- _YOUR ASSIGNMENT_:
From the listing below, retype exactly the line holding "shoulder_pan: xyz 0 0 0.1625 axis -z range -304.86", the line holding "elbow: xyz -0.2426", and the lines between them; skip everything else.

- _COLLECTED DATA_:
- - - -

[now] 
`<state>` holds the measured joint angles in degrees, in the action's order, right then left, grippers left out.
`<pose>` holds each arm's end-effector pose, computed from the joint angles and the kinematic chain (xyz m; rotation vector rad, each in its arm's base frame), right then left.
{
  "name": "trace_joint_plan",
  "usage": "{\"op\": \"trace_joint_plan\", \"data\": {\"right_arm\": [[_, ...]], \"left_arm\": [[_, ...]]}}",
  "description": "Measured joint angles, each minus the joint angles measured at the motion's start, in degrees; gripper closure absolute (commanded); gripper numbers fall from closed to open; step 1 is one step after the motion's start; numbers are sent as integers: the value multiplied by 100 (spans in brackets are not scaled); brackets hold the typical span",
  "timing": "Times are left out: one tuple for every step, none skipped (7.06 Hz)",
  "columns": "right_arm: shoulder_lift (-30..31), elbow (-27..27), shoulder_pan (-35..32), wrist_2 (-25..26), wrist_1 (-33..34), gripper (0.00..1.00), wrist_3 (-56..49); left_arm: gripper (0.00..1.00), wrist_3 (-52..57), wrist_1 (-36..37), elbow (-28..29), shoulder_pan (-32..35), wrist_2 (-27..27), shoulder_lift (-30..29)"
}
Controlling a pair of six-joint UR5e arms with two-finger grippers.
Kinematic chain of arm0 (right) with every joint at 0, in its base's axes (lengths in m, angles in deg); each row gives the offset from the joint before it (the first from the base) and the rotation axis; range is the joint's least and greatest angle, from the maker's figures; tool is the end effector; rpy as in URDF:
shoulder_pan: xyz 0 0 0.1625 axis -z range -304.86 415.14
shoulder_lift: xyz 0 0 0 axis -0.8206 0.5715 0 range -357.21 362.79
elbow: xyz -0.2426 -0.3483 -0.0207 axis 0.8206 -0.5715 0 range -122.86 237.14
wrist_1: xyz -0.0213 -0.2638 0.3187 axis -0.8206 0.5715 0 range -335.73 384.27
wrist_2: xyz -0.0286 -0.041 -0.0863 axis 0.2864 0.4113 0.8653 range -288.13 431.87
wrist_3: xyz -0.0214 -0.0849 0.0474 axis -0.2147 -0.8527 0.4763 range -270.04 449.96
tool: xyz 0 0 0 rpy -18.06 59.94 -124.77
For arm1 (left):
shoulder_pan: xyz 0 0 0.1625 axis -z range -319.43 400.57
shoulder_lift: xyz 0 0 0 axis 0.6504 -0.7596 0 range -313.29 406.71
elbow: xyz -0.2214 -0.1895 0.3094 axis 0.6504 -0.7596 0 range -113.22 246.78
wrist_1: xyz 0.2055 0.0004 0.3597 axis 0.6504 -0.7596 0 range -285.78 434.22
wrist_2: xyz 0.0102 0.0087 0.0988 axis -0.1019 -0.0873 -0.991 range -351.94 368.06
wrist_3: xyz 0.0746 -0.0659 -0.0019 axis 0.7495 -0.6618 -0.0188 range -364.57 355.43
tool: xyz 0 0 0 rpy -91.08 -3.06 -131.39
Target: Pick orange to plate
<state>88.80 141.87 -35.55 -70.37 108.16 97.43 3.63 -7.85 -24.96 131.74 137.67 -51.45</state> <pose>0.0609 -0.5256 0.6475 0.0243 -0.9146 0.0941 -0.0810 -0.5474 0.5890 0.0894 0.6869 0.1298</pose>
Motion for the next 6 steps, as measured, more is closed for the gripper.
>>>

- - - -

- _EXERCISE ANSWER_:
shoulder_pan: xyz 0 0 0.1625 axis -z range -304.86 415.14
shoulder_lift: xyz 0 0 0 axis -0.8206 0.5715 0 range -357.21 362.79
elbow: xyz -0.2426 -0.3483 -0.0207 axis 0.8206 -0.5715 0 range -122.86 237.14

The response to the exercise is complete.